What you need to do
Find the string "silver" in the data, then copy every line where it is found.

Records excerpted from a collection
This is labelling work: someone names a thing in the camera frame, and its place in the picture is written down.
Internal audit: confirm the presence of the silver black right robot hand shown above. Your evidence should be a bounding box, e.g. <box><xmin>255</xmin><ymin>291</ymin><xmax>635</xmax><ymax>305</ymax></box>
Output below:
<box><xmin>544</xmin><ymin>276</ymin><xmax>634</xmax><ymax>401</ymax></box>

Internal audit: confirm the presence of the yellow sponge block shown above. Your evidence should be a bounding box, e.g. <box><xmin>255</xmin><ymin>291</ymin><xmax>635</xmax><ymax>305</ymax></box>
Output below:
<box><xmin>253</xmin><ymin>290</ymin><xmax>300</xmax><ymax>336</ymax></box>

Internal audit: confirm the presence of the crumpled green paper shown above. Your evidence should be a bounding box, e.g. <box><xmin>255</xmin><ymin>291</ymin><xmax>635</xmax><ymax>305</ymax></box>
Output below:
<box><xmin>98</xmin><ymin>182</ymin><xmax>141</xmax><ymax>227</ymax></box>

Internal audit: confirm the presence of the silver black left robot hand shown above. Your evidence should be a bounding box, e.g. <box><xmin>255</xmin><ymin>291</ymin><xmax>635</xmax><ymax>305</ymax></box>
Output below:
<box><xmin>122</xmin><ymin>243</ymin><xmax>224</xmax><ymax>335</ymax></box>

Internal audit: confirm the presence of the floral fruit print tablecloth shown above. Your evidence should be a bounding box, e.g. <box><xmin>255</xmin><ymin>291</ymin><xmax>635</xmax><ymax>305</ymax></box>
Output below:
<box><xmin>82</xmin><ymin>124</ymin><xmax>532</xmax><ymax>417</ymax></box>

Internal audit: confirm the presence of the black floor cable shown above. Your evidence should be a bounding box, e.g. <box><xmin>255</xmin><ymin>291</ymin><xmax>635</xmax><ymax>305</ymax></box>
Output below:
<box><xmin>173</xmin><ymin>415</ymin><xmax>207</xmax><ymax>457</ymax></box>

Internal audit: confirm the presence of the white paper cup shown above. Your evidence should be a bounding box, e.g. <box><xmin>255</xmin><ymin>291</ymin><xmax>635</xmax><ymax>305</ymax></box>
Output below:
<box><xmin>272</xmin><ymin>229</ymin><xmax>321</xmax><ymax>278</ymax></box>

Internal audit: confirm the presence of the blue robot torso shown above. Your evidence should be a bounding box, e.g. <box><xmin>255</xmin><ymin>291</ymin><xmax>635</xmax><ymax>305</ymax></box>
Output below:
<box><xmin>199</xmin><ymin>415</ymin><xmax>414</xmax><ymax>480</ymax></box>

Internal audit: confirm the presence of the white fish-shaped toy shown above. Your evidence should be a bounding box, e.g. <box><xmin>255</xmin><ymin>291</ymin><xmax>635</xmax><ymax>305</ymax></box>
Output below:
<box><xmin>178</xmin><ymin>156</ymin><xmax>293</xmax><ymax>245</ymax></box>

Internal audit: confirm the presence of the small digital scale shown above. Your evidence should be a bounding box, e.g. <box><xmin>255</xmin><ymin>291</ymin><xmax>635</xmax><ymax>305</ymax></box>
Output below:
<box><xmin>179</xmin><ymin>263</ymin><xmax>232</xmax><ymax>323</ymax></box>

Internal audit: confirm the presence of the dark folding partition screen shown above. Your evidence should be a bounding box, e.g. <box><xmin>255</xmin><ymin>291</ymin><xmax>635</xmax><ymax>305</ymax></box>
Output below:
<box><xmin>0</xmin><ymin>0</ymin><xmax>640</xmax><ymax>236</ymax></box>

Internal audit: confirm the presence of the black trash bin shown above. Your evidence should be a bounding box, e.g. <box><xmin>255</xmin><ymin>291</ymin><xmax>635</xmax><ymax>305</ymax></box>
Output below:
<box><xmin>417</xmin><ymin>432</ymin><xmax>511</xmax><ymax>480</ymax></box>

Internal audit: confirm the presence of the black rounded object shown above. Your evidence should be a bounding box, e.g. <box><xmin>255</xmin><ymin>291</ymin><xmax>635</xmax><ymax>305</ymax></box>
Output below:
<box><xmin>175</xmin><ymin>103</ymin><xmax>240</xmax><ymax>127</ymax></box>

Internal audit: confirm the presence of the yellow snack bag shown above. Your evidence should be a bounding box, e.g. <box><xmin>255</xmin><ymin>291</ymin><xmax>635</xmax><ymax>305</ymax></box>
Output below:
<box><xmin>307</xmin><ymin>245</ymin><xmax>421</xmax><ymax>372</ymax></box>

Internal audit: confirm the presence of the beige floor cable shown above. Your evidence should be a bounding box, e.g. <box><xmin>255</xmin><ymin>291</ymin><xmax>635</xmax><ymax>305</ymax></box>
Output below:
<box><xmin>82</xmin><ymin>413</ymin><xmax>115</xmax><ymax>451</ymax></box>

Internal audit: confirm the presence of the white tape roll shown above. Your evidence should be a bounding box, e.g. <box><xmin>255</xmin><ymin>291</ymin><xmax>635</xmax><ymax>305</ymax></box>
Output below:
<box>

Output of the task
Internal audit: confirm the presence of the silver black right robot hand shown above. Your evidence should be a bounding box, e.g. <box><xmin>255</xmin><ymin>291</ymin><xmax>635</xmax><ymax>305</ymax></box>
Internal audit: confirm the presence of the silver black left robot hand shown above. Your evidence should be a bounding box, e.g. <box><xmin>255</xmin><ymin>291</ymin><xmax>635</xmax><ymax>305</ymax></box>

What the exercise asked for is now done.